Since its launch in 2012, the Solutions Journalism Network has worked with dozens of newsrooms by holding training workshops, helping journalists on individual stories, organizing longterm partnerships, and more.
Today though, SJN is taking its particular brand of journalism to the journalistic masses with the release of a 48-page guide on how to use the solutions journalism method at all stages of reporting a story, from pitching an editor to promoting a finished piece on social media.Solutions journalism calls for reporters to showcase potential solutions along with the problems they’re reporting on as a way to produce more informative and impactful stories. As the report puts it:
It is increasingly inadequate for journalists to simply note what’s wrong and hope for society to create better laws or provide proper oversight. The world’s problems are just too complex and fast-changing. People must learn about credible examples of responses to problems in order to become empowered, discerning actors capable of shaping a better society. In this context, journalism must augment its traditional role, spotlighting adaptive responses to entrenched social ills.
SJN has previously published tools for practicing solutions journalism on its website, but the new guide, which can be downloaded as a PDF, is meant to be a more comprehensive document that can “answer some of the most common doubts journalists have about this practice — like how to write about failure in a solutions — oriented way.”

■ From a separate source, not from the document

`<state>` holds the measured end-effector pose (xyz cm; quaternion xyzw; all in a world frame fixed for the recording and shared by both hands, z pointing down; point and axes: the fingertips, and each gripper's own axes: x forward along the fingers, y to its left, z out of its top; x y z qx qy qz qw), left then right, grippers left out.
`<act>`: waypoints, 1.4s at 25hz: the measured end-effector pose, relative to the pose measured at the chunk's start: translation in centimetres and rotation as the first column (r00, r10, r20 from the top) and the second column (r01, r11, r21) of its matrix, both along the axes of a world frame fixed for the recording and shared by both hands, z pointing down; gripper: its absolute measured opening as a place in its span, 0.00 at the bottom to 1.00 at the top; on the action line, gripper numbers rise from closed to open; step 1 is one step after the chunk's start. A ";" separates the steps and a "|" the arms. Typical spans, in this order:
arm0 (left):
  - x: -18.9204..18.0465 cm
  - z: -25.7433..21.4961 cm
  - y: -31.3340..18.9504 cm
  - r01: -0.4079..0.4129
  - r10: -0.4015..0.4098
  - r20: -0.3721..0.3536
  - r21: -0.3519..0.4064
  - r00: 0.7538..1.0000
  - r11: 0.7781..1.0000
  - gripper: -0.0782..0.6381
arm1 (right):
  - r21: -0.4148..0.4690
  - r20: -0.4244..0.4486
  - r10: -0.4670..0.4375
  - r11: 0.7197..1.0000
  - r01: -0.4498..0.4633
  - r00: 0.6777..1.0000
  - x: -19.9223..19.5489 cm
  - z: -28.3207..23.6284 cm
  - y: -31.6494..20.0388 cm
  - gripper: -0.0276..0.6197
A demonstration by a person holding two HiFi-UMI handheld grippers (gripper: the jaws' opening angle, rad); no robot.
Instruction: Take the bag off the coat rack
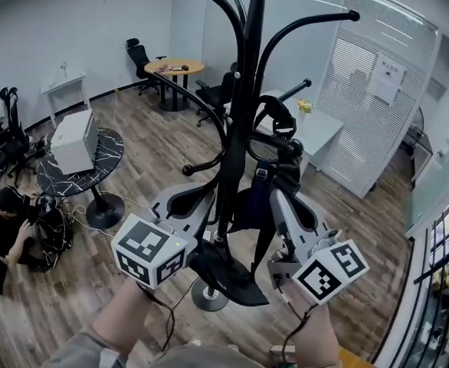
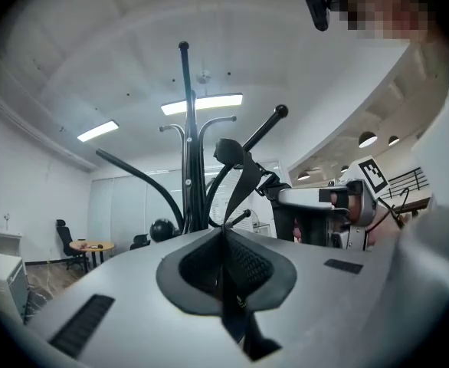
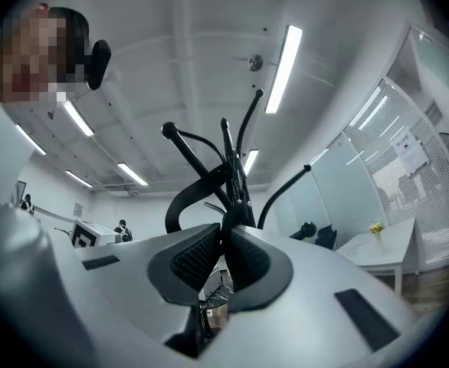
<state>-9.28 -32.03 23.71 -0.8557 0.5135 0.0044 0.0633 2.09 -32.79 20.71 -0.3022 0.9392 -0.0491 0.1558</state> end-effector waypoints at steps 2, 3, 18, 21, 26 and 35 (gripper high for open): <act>0.4 -1.6 1.0 -0.020 0.019 0.008 0.041 1.000 0.999 0.13 | 0.032 0.014 0.008 0.999 -0.009 1.000 0.6 -1.4 1.0 0.12; 0.7 -2.4 1.6 -0.032 0.031 0.007 0.063 0.999 0.997 0.13 | 0.048 0.021 0.012 0.999 -0.013 1.000 1.0 -2.0 1.5 0.12; 7.4 -9.7 9.5 -0.251 0.261 -0.016 0.229 0.965 0.941 0.13 | 0.171 0.110 0.172 0.967 -0.189 0.979 11.1 -7.6 8.3 0.12; 9.5 -9.1 10.8 -0.338 0.344 0.000 0.190 0.939 0.922 0.13 | 0.181 0.113 0.219 0.955 -0.237 0.969 12.7 -7.7 9.6 0.12; 13.7 -6.5 10.5 -0.448 0.452 -0.004 0.120 0.892 0.886 0.13 | 0.135 0.095 0.346 0.925 -0.356 0.934 16.9 -5.6 10.9 0.12; 22.7 -0.2 9.7 -0.621 0.619 0.054 0.012 0.783 0.784 0.13 | -0.011 0.065 0.545 0.838 -0.545 0.836 26.1 0.7 13.1 0.12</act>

The guide gives point-by-point explanations for how to identify what makes a good solutions journalism story, the best way to pitch an editor, the types of questions to ask sources, and how to approach writing a story. There are also annotated stories from The New York Times, The Seattle Times, PRI’s The World, and Kaiser Health News that highlight how the pieces demonstrate solutions journalism.
Here’s a link to the full report.
One comment:
I ran a smalltown quarterly called “Solutions” in about ’98. There is a lot of good research that readers relish “Now what do I do” material. Don’t tell Bradlee-ites you are doing civic journalism, though. They will piss all over it before reading it.